| ABOUT THIS TASK |
Taking the line with "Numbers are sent" as the first and the line with "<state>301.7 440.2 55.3" as the last, set down exactly every line in that range from the entries below, and no more.

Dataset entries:
================================

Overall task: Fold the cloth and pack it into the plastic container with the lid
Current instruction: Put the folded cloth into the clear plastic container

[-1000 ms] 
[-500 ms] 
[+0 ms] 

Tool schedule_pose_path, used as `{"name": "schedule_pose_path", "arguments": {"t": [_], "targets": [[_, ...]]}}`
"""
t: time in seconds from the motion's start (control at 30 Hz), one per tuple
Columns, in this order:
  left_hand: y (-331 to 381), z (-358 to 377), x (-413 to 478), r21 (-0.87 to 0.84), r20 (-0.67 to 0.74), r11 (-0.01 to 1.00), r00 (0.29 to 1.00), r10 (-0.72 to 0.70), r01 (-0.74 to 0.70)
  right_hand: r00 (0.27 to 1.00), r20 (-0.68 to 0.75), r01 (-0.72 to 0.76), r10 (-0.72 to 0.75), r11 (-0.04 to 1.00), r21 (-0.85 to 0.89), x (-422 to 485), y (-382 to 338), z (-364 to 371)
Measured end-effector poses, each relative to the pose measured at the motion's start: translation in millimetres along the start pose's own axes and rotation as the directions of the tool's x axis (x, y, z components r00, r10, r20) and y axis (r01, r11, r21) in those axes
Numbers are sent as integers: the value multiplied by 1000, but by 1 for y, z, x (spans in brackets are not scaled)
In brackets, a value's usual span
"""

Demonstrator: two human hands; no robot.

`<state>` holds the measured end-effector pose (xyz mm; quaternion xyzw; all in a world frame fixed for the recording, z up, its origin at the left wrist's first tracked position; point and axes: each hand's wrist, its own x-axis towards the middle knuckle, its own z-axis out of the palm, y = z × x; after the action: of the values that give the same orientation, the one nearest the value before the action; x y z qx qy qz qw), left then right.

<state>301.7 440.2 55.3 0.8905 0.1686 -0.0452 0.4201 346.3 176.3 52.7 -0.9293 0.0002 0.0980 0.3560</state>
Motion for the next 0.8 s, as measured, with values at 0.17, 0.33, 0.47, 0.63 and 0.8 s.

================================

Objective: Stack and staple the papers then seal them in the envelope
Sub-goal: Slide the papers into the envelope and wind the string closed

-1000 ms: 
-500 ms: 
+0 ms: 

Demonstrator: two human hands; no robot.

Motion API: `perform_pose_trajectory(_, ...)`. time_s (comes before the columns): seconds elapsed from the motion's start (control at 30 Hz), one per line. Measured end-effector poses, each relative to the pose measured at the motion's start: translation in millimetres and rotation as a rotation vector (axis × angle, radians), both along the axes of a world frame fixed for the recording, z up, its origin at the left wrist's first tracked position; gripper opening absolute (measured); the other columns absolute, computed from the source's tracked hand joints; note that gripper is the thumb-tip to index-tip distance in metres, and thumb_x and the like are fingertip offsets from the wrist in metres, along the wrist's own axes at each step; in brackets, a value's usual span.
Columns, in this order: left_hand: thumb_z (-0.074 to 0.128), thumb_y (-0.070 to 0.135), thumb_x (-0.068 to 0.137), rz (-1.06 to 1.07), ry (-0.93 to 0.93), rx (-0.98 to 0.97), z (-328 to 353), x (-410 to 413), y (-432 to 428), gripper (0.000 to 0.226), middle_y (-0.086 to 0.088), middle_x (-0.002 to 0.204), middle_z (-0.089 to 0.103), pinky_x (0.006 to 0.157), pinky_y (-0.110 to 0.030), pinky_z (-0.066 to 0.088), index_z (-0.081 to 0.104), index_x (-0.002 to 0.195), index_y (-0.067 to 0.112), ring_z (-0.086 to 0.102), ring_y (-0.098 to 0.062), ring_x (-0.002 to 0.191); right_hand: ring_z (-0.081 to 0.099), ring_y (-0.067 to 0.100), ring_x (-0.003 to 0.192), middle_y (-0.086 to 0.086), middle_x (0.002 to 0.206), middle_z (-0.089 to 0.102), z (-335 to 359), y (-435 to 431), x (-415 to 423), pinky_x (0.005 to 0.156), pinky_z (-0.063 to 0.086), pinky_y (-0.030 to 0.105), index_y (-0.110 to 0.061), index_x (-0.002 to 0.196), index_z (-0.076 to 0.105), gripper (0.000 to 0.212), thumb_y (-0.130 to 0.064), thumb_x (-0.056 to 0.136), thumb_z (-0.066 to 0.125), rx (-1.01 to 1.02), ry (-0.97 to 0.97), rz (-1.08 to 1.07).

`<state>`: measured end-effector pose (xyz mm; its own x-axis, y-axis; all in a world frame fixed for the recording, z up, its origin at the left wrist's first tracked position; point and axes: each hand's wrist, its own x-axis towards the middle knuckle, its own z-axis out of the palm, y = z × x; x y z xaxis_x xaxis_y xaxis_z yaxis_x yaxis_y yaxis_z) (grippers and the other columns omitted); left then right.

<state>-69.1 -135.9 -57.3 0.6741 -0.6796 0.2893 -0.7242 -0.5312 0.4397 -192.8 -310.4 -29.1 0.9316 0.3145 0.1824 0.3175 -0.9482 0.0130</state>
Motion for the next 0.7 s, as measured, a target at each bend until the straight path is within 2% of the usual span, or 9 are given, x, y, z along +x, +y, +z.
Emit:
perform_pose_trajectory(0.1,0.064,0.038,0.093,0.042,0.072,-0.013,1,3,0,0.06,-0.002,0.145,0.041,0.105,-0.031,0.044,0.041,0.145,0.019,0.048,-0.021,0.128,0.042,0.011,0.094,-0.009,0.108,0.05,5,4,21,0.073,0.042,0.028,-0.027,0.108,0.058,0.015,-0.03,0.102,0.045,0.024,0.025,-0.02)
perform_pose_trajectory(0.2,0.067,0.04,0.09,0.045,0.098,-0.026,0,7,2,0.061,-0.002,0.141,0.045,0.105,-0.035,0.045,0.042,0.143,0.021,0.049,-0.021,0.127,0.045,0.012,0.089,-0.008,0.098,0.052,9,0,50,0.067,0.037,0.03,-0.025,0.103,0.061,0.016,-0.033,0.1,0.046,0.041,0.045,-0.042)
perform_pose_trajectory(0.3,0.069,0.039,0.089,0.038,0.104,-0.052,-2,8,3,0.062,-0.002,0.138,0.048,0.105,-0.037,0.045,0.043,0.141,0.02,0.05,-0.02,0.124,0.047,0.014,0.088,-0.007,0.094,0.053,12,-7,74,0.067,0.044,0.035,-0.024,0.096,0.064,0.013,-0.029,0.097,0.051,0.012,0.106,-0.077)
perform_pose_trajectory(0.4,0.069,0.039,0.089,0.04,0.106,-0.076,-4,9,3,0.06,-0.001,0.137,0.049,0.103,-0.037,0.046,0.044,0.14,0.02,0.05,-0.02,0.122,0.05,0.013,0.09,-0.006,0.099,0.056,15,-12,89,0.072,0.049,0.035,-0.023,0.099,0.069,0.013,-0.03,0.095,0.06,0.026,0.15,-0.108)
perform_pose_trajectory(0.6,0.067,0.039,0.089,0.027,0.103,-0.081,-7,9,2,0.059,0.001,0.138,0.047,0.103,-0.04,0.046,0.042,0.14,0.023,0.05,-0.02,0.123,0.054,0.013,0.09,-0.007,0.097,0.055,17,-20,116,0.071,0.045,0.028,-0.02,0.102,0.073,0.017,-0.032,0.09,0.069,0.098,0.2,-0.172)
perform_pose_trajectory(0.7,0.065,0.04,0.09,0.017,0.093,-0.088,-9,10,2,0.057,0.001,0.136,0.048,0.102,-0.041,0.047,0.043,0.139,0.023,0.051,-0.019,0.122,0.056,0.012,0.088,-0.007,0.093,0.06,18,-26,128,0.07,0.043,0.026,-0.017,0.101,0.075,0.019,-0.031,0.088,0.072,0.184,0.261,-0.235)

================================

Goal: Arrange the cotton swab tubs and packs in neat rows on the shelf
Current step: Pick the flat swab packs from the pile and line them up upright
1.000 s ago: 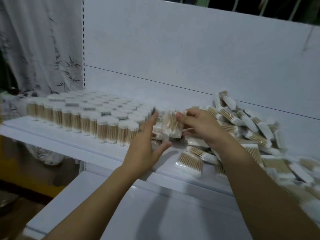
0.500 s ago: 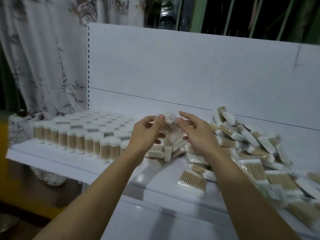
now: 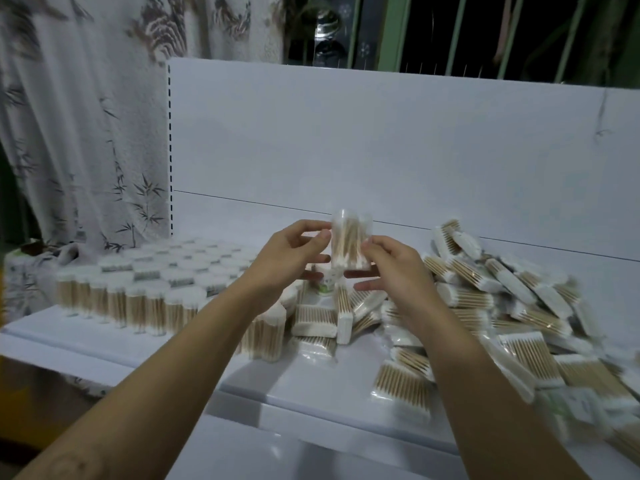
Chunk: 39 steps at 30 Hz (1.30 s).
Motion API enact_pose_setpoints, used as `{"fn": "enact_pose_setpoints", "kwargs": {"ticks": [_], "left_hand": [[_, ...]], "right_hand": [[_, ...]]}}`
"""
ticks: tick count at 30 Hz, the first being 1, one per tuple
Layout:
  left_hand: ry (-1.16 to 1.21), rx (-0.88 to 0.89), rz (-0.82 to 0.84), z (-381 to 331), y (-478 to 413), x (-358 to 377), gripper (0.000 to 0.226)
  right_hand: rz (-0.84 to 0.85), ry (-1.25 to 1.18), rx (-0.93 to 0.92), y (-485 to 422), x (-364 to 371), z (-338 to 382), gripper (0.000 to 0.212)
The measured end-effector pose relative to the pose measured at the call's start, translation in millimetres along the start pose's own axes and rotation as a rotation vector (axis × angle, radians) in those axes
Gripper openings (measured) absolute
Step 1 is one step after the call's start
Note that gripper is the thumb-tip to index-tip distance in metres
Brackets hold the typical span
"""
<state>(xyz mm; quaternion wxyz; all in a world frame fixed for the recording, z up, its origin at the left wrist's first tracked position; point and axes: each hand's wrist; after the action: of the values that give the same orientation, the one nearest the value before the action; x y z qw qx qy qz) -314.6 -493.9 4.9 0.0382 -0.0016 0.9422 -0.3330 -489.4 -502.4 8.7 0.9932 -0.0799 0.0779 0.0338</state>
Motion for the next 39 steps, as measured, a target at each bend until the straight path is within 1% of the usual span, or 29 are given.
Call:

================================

| COMPLETED TASK |
Numbers are sent as integers: the value multiplied by 1000, but by 1 for y, z, x (spans in brackets are not scaled)
In brackets, a value's usual span
"""

Demonstrator: two human hands; no robot.

`<state>` holds the measured end-effector pose (xyz mm; quaternion xyzw; all in a world frame fixed for the recording, z up, its origin at the left wrist's first tracked position; point and axes: each hand's wrist, its own x-axis towards the middle knuckle, its own z-axis out of the palm, y = z × x; after the action: of the values that give the same orientation, the one nearest the value before the action; x y z qx qy qz qw), left then right.

<state>301.7 440.2 55.3 0.8905 0.1686 -0.0452 0.4201 346.3 176.3 52.7 -0.9293 0.0002 0.0980 0.3560</state>

What appears above is the complete answer.